As a Citizen CEO, you want know the big picture, and then you want to know what the people who work for you, or who will potentially work for you, propose to do about it. In my last post, I summarized which U.S. Presidential candidates have an energy plan, so in this post I’ll provide some framework for evaluating which of these plans are better than others. In a near-term future post, I’ll begin to analyze the plans on the basis of this framework.
So I’m going to outline the fundamental U.S. energy problem in five points. Luckily, the U.S. Department of Energy’s Energy Information Administration (EIA) appears to do a fantastic job of gathering comprehensive information, giving all kinds of charts, graphs, and data. I’m going to assume its as accurate as anything out there. The only issue is that its overwhelming. We want to know “What does it all mean as far as electing the president?”, not every detail at once. So the following will present some simple, fundamental conclusions, using some key data, because I think one doesn’t really get the real picture of how dramatically things are shifting until you see some graphs.
1. Energy consumption outstrips supply
Apart from environmental issues, the core of the energy issue is that demand is increasing, outstripping supply. This is true both within the U.S. and worldwide. As the chart shows, overall U.S. energy production is essentially flat, and the shortfall is being made up by imports. This has been happening since the late sixities.
2. Petroleum is the primary problem
Although consumption of many energy sources — including natural gas, nuclear, and coal — have all be been increasing dramatically, petroleum is the one that must be imported. This situation is caused by the increasing demand and and corresponding 50% decrease in U.S. crude oil production since the 1960s.
3. The increasing petroleum usage is mostly due to transportation
And by transportation, I mean trucking. See the graph. Its not personal vehicles, SUVs, or pickups but the larger trucks. More research is needed to undestand what that means, but it appears to relate more to commercial vehicles.
4. Increased imports means higher dependence on other countries.

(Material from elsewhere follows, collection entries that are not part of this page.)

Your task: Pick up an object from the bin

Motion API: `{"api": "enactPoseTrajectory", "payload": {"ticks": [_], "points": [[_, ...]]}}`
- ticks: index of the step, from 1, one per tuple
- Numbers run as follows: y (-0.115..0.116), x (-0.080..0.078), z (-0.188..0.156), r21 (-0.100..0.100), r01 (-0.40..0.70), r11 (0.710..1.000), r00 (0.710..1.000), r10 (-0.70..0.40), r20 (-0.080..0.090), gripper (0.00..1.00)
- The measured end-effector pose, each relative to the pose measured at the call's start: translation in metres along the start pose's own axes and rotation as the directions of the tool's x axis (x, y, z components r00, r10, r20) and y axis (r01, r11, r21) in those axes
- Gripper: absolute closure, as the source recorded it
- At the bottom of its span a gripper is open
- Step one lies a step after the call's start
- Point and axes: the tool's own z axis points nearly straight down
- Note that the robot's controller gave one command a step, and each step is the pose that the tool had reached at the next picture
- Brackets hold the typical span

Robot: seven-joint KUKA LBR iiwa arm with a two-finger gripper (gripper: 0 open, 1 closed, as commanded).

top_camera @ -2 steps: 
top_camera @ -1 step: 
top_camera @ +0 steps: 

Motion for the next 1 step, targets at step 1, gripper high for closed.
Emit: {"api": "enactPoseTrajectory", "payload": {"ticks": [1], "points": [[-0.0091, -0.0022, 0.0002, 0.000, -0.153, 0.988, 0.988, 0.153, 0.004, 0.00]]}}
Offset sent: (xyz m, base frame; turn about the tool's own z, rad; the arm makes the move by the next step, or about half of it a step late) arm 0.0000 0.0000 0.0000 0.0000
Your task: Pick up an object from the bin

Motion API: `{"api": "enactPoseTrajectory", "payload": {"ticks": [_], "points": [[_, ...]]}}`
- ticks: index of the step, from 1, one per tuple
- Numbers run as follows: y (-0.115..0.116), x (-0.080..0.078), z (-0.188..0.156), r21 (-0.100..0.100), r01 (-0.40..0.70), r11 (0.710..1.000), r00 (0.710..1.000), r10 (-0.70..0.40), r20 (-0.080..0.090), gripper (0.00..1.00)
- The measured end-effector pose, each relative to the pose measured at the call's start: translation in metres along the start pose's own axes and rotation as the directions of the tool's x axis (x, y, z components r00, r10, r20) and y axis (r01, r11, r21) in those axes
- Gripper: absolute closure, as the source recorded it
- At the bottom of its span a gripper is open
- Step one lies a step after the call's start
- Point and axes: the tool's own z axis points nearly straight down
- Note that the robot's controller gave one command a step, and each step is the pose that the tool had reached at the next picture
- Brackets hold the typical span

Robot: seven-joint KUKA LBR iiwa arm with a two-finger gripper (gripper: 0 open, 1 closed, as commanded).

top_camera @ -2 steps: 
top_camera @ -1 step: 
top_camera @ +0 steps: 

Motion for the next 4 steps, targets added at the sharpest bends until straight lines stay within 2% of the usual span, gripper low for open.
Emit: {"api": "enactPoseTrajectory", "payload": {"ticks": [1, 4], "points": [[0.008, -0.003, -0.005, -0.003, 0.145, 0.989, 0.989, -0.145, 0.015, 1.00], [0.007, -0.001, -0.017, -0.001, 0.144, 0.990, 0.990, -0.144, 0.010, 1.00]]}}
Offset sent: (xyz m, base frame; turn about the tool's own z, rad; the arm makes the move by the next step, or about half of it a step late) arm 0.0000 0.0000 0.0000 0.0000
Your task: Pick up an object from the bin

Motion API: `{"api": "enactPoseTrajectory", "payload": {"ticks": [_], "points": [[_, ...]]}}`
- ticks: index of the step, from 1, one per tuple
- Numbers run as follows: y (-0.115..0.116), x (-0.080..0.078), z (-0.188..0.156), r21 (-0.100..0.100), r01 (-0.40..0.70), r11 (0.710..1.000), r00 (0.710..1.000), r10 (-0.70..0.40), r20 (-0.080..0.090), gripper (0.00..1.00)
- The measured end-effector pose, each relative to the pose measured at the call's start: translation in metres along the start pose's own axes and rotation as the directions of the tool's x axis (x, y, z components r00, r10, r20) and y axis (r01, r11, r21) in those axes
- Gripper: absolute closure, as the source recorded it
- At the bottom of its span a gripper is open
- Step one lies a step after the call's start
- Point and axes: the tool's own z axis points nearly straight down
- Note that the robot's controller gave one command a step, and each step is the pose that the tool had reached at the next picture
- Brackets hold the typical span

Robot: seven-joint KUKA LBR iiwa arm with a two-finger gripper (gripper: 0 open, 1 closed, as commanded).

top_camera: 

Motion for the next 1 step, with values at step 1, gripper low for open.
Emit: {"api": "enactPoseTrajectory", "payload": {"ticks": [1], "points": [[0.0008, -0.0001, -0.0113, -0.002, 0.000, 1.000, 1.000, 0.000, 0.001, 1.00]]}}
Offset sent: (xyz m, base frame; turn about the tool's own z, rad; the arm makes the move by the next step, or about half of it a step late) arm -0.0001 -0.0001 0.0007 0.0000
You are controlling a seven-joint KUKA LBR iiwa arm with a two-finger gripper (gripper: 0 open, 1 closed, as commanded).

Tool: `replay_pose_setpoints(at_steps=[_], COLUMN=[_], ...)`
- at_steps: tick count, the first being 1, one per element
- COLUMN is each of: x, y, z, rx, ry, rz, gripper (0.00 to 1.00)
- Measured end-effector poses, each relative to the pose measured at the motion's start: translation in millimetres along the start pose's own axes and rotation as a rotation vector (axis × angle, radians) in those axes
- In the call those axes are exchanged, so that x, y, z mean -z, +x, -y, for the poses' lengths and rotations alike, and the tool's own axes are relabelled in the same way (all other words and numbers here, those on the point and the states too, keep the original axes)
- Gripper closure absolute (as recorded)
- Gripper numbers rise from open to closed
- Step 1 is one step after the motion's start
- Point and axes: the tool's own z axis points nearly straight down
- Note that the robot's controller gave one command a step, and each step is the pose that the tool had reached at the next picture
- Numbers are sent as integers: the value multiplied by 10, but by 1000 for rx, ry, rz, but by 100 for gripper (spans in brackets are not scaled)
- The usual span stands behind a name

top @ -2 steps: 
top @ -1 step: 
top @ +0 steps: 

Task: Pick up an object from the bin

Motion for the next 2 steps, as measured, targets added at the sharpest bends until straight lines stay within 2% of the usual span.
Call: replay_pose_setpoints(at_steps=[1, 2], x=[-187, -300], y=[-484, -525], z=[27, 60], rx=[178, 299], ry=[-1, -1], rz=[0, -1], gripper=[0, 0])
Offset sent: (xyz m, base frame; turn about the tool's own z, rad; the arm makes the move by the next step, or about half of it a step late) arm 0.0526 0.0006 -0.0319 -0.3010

The United States’ need to import evermore petroleum means a corresponding increase in dependance on certain petroleum producing countries. The major countries that the U.S. imports from are (highest to lowest in 2006) as follows:
- Saudi Arabia
5. Some developing countries are increasing petroleum consumption at a dramatic rate
To further complicate the import situation, several developing countries are rapidly increasing their demand for petroleum. China in particular, has had a greatly increasing demand. Although the demand in the U.S. is still the highest in the world, many developing countries have greatly increasing demand. When one factors in the population of those countries, which are many times the size of the U.S., and figures that their demand could rise to a per capita consumption roughly comparable to that of the U.S., it is apparent that the potential demand for energy is enormous. When considering petroleum or natural gas specifically, which have fixed stocks, the picture becomes quite scary.
See these charts from the Wall Street Journal. The charts not only show the impact of rising global consumption, but the associated steep rise in price.
These five items presented in this post paint the broad strategic situation that roughly corresponds with the view held by the Department of Energy. To address them, the U.S. presidential candidates have made various proposals, many of which cover not only maintaining the supply of energy at a reasonable price, but also the effects of energy emissions on the environment and the contributions of energy usage to global warming. We’ll begin to deconstruct those in future posts over the next few weeks.